Assignment -> Everything from the line holding "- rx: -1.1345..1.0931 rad" to the last line of the material below must be retyped exactly, minus any pictures.

Data ->
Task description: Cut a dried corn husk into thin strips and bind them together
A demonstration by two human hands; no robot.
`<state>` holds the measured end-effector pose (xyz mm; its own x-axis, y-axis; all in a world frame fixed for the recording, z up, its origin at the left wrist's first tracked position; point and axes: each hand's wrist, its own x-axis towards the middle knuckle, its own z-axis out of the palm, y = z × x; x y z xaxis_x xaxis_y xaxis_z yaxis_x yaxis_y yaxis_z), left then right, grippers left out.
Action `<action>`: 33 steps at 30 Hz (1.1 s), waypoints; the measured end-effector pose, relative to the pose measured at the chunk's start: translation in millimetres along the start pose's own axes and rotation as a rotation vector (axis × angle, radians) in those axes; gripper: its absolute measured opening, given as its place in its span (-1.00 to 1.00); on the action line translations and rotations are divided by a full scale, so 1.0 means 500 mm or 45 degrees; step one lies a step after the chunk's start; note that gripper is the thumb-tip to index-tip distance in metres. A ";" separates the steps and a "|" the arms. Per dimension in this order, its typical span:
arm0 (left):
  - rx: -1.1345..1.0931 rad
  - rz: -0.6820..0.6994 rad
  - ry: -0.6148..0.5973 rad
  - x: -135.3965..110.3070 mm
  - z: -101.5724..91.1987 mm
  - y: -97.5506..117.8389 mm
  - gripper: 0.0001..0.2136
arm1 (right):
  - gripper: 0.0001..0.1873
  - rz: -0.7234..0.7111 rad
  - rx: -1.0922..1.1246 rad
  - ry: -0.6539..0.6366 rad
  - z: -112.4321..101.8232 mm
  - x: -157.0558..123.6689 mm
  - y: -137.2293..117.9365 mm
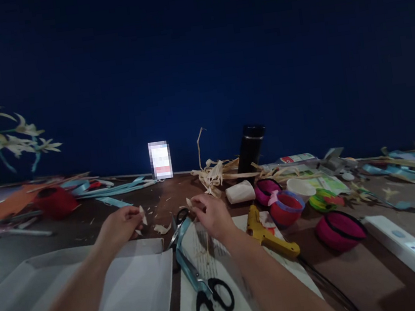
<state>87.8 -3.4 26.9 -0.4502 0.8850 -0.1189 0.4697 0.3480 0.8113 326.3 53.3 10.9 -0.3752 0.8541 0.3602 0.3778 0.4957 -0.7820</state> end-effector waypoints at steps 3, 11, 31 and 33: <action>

Completed exercise ->
  - rx: -1.1345..1.0931 rad
  - rz: -0.6820..0.6994 rad
  - ry: -0.6148..0.5973 rad
  - x: -135.3965..110.3070 mm
  - z: -101.5724..91.1987 mm
  - y: -97.5506..117.8389 mm
  - gripper: 0.0001..0.2136
arm1 (right):
  - gripper: 0.0001..0.1873
  - rz: -0.7234..0.7111 rad
  - rx: -1.0922..1.1246 rad
  - ry: -0.6539..0.6366 rad
  - z: -112.4321..101.8232 mm
  - x: -157.0558..123.6689 mm
  - y: -137.2293..117.9365 mm
<state>87.8 -3.4 26.9 -0.4502 0.8850 -0.1189 0.4697 0.3480 0.8113 326.3 53.3 10.9 -0.3752 0.8541 0.3602 0.3778 0.4957 -0.7820</state> end-effector waypoints at steps 3, 11, 31 and 33: <action>

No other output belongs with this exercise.